Assignment => Pick out every line in the data below that holds "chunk".

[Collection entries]
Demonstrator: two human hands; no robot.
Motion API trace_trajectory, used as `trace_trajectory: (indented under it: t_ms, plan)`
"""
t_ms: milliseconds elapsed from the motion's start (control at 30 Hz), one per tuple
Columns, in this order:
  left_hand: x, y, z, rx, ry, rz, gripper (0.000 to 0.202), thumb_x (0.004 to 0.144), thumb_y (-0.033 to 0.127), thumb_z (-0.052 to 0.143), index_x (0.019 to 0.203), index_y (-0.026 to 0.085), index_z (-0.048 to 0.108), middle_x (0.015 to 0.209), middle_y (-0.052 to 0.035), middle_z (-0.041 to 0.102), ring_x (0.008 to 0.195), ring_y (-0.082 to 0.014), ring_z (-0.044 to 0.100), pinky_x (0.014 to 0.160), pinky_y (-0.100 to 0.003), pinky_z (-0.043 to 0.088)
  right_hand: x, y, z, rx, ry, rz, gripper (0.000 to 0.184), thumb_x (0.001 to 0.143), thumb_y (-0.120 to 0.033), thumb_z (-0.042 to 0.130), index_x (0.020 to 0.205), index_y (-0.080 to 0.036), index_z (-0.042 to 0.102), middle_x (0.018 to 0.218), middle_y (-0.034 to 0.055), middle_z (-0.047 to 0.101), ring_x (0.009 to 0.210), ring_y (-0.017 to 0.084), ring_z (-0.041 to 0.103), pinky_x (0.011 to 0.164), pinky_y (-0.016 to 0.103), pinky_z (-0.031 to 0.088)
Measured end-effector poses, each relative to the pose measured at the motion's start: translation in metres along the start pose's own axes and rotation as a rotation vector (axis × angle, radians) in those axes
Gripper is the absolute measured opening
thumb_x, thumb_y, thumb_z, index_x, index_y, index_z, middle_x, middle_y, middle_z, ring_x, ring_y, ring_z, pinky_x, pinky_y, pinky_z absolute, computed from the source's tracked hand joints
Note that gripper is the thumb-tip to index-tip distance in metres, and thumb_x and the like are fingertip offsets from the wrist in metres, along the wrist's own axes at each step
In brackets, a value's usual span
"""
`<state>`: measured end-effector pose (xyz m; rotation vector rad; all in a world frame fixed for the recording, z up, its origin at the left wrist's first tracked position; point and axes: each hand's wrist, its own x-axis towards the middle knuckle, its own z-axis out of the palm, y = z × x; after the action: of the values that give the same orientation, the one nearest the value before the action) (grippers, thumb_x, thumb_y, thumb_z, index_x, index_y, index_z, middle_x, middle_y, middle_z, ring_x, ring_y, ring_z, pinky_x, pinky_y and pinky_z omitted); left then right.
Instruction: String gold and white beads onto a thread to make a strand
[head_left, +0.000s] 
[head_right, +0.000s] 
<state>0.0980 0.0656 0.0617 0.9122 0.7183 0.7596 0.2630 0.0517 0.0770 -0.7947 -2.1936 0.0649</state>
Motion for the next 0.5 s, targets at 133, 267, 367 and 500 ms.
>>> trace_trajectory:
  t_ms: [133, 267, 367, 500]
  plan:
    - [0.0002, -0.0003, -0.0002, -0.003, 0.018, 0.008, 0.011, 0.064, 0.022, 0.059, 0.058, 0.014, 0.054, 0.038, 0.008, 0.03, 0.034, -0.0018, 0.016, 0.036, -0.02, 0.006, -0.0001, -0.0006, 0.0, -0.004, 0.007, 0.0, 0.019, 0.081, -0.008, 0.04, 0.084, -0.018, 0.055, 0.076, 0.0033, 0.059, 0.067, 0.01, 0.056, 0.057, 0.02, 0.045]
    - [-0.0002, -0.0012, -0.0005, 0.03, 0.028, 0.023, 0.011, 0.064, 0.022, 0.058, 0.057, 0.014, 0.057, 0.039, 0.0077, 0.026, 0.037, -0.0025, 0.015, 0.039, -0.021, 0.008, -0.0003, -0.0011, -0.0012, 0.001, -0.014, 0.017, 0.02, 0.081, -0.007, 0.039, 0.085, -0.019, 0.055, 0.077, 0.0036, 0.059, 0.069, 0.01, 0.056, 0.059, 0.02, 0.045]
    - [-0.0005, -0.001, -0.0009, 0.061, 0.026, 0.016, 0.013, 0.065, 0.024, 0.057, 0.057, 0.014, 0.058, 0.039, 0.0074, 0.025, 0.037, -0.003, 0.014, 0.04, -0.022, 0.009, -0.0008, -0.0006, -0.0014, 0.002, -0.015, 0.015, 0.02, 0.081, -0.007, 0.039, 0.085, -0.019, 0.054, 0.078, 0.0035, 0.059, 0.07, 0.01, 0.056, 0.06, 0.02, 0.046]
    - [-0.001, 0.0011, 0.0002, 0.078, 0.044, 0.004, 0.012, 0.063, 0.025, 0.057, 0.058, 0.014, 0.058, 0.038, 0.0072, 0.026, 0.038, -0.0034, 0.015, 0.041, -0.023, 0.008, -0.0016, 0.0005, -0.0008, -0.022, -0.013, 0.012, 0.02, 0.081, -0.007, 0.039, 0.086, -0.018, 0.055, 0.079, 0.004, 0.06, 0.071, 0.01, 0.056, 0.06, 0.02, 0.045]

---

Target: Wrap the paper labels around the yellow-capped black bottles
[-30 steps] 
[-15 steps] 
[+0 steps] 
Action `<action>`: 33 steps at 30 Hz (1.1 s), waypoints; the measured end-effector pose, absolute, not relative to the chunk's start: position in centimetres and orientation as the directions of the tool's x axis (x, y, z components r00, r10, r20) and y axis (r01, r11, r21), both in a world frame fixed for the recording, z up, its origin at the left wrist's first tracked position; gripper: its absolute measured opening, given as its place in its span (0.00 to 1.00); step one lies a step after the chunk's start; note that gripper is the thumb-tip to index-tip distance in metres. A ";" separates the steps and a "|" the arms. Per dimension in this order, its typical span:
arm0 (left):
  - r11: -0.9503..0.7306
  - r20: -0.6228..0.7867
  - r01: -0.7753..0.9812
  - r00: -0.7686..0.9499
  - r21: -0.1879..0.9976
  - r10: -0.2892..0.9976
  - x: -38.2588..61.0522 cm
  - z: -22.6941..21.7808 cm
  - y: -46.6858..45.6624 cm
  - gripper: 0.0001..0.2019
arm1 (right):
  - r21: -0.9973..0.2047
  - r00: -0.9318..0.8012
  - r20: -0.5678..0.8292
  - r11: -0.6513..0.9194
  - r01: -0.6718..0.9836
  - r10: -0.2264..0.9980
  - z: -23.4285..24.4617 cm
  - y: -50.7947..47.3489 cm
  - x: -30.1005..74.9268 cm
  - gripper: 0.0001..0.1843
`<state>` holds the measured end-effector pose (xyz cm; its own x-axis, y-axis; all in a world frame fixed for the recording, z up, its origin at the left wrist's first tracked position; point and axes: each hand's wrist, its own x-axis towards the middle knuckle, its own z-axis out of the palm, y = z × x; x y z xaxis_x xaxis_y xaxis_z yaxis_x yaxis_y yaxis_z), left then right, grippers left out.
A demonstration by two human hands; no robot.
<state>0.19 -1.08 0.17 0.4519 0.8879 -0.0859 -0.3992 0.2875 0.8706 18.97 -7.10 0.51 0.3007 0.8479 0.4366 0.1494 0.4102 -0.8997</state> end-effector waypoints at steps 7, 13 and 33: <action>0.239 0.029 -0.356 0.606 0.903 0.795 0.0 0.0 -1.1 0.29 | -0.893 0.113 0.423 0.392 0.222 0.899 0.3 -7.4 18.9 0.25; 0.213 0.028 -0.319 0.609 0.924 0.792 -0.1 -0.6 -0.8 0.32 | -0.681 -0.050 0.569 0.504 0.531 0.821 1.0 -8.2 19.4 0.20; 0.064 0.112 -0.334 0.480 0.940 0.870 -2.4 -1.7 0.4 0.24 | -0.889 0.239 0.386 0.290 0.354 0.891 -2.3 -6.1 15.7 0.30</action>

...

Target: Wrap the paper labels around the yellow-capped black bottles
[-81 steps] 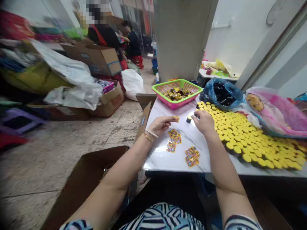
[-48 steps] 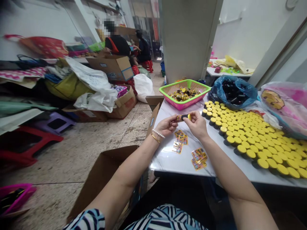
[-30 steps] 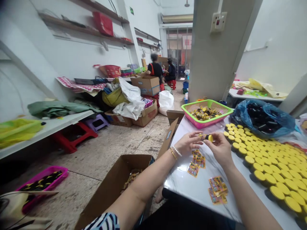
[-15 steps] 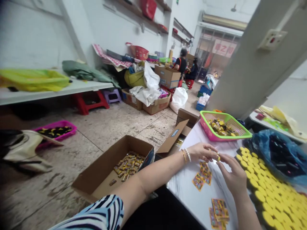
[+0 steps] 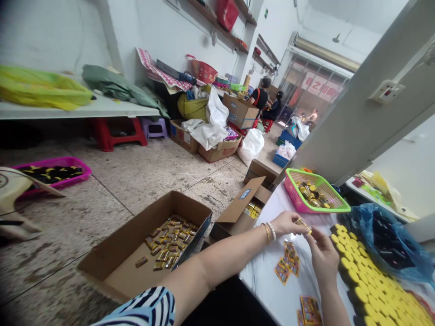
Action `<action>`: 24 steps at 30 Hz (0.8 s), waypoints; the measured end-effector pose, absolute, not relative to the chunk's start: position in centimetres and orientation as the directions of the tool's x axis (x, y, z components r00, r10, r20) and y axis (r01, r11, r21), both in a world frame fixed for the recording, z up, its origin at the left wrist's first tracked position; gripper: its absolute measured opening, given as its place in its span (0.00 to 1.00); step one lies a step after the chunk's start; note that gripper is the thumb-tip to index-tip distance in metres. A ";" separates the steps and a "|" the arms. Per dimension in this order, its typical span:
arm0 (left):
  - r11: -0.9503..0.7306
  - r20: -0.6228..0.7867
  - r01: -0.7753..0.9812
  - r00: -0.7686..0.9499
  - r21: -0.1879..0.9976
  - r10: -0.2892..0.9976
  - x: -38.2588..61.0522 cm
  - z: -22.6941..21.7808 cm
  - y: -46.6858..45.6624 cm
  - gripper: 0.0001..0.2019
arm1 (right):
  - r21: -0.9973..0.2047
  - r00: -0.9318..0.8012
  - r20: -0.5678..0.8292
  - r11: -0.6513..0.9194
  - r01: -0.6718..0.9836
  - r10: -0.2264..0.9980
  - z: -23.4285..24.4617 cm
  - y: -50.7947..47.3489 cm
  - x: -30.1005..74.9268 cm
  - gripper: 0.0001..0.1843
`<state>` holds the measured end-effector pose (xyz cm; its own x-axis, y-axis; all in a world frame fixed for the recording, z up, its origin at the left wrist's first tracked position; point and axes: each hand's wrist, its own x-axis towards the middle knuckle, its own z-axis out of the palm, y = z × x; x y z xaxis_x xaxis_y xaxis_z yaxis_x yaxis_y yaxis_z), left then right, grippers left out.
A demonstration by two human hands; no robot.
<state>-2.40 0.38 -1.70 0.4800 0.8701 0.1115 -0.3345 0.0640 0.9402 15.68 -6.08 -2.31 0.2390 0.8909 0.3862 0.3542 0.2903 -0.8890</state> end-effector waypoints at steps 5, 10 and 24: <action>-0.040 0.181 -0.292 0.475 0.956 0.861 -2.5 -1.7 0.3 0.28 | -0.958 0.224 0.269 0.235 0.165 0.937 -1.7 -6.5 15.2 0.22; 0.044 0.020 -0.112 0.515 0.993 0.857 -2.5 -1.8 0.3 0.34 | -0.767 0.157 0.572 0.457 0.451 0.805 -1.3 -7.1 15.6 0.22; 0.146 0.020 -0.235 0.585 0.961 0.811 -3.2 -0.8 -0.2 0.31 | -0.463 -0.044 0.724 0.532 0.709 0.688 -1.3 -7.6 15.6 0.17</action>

Answer below =>
Action `<action>`: 33 steps at 30 Hz (1.1 s), waypoints; the measured end-effector pose, absolute, not relative to the chunk's start: position in centimetres and orientation as the directions of the tool's x axis (x, y, z components r00, r10, r20) and y axis (r01, r11, r21), both in a world frame fixed for the recording, z up, its origin at the left wrist's first tracked position; gripper: its absolute measured opening, given as its place in its span (0.00 to 1.00); step one lies a step after the chunk's start; note that gripper is the thumb-tip to index-tip distance in metres. A ";" separates the steps and a "|" the arms. Per dimension in this order, its typical span:
Action `<action>`: 24 steps at 30 Hz (0.8 s), waypoints; the measured end-effector pose, absolute, not relative to the chunk's start: position in centimetres and orientation as the directions of the tool's x axis (x, y, z components r00, r10, r20) and y axis (r01, r11, r21), both in a world frame fixed for the recording, z up, its origin at the left wrist's first tracked position; gripper: its absolute measured opening, given as its place in its span (0.00 to 1.00); step one lies a step after the chunk's start; note that gripper is the thumb-tip to index-tip distance in metres. A ";" separates the steps and a "|" the arms. Per dimension in this order, its typical span:

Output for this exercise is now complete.